A) This are very much ill-defined terms (what, exactly, is data lake, vs. data warehouse, vs. database?), and as far as I've had to understand this stuff, and a quick spot check of Google shows, it's about making it so you're accumulating more data in one place.

B) This is antithetical to a consumer's desired approach to data, which will described parodically as: stored individually, on one computer, behind 3 locked doors and 20 layers of encryption.


At the scale of Notion, with millions of users, they’d have that much data.

I’ve seen 100TB+ workloads at smaller companies. Not unusual.


The concern isn't the scale, it's the use. What is there to _process_ when they're supposed to only store and retrieve to show to users?


The data doesn't have to be the content of user's notes. Think of all the metadata they're likely collecting per user/notebook/interaction – the data's likely useful for things like flagging security events, calculating the graph of interconnected notes, indexing hashed content for search (or AI embeddings?) ... these are just a few use-cases that come to mind from the top of my head.


Of which security and stability seems like the only reasonable use cases. Indexing content for search globally? Embeddings? They just can't help themselves, can they? All that juicy data, can't possibly leave it alone.


Great, you build only store and retrieve functionality. How:

1. Do you identify which types of content your users use the most?

2. Do you find users who are abusing your system?

3. Do you load and process data (even on a customer by customer basis) to fine tune models for the QA service that you offer as an optional upgrade? Especially when there could be gigabytes of data for a single customer

4. Identify corrupt data caused by a bug in your code that saves data to the db? You're not doing a full table scan over hundreds of billions of records across almost 500 logical shares in your production fleet

These are just the examples I came up with off the dome. The job of the business is to operate on the data. If you can't even query it, you can't operate on it. Running a business is far more than just being a dumb CRUD API.


Fwiw, you should able to answer #1 and #2 without hitting the main db if you've got good observability into your system.


Observability data comes from a drumroll database! Most analytics products that can answer these questions are just time series data warehouses.

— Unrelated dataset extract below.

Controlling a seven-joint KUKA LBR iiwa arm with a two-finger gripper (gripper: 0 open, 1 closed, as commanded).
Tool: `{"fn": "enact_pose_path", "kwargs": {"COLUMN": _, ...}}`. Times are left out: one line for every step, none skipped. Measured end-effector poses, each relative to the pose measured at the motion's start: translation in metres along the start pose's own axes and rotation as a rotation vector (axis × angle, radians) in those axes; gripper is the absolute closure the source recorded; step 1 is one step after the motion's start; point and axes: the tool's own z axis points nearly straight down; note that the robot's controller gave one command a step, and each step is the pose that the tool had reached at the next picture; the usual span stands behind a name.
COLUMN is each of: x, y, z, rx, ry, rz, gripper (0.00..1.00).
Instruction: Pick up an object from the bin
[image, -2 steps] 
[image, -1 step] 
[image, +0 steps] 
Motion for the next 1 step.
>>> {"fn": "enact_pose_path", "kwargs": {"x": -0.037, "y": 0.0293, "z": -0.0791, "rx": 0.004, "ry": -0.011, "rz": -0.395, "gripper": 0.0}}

a database, obviously, but are you really storing metrics and logs next to customer data in the same database, or did you skip over the part where I used the word “main”?


Could you expand on this?


What's there to expand on? Do you not realize how bad of a look it is for a company to publicly admit, on their own blog, the amount of time and engineering effort they spent to package up, move, analyze, and sell all their customer's private data?

This is why laws like CCPA "do not sell my personal information" exist, which I certainly hope Notion is abiding by, otherwise they'll have lawyers knocking on their door soon.

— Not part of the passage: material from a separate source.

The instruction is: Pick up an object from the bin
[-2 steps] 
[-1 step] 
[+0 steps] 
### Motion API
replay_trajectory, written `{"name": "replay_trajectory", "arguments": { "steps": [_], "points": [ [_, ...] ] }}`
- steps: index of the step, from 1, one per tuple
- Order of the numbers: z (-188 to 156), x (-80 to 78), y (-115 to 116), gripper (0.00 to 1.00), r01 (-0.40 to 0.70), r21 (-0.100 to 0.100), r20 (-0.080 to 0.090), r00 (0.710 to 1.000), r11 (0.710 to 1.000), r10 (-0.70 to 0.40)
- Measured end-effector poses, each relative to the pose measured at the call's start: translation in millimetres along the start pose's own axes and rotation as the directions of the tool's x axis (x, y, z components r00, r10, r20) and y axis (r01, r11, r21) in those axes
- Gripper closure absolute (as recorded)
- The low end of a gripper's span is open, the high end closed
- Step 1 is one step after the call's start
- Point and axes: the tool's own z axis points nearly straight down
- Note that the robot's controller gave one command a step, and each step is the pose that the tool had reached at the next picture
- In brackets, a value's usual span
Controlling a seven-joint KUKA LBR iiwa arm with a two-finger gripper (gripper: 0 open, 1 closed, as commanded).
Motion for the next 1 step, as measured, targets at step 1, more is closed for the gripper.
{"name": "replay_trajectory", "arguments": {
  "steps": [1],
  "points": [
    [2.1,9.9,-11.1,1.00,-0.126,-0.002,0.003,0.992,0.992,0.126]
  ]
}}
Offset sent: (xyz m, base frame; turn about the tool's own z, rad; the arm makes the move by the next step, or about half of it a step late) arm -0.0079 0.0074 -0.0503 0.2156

Where do they say they sell it? Citation needed; that's a legal and reputational minefield that I don't think they would admit to, like you said.

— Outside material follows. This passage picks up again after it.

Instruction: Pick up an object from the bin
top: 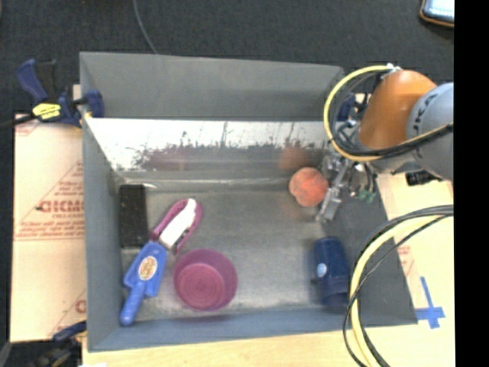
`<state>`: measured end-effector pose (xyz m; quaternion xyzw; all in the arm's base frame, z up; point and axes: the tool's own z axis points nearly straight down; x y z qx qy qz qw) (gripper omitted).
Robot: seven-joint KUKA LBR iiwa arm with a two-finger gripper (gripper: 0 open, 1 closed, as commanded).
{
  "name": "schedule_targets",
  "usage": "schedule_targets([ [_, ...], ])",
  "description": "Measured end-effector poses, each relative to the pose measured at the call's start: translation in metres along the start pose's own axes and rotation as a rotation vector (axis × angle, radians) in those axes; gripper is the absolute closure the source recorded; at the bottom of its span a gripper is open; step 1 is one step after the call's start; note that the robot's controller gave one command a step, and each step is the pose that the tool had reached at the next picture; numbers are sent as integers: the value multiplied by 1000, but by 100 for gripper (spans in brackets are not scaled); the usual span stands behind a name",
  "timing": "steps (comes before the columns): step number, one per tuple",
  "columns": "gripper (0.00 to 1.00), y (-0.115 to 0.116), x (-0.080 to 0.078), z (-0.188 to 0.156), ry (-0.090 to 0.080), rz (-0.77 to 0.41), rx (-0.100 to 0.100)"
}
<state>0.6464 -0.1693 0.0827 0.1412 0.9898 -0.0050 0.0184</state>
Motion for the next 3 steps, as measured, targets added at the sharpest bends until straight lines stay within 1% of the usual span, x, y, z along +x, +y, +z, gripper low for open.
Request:
schedule_targets([
  [1,100,5,-6,0,-11,59,5],
  [2,100,5,-6,0,-11,57,6],
  [3,100,4,-9,-39,-19,56,6],
])
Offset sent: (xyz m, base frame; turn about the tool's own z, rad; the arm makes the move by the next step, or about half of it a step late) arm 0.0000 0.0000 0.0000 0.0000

I would challenge you to find any broker who sells data (like the T-Mobile location data scandal) who says plainly and clearly they sell user data.


This is not answering the question.


Right, yes, tone aside that’s very helpful- at first I didn’t understand the implication of the blog post for implementing customer hostile solutions, but you’ve helped me understand it now.


That’s definitely something you want to do. Datalake can be home for raw and lightly refined data in an “analytics” database such as big query or just raw parquets. This is fast for large queries but slow for small queries. So you want refined data in a “regular” database like Postgres or mssql to serve all the dashboards.


Given how infuriating their implementation is of an in-app database, perhaps it's not that surprising.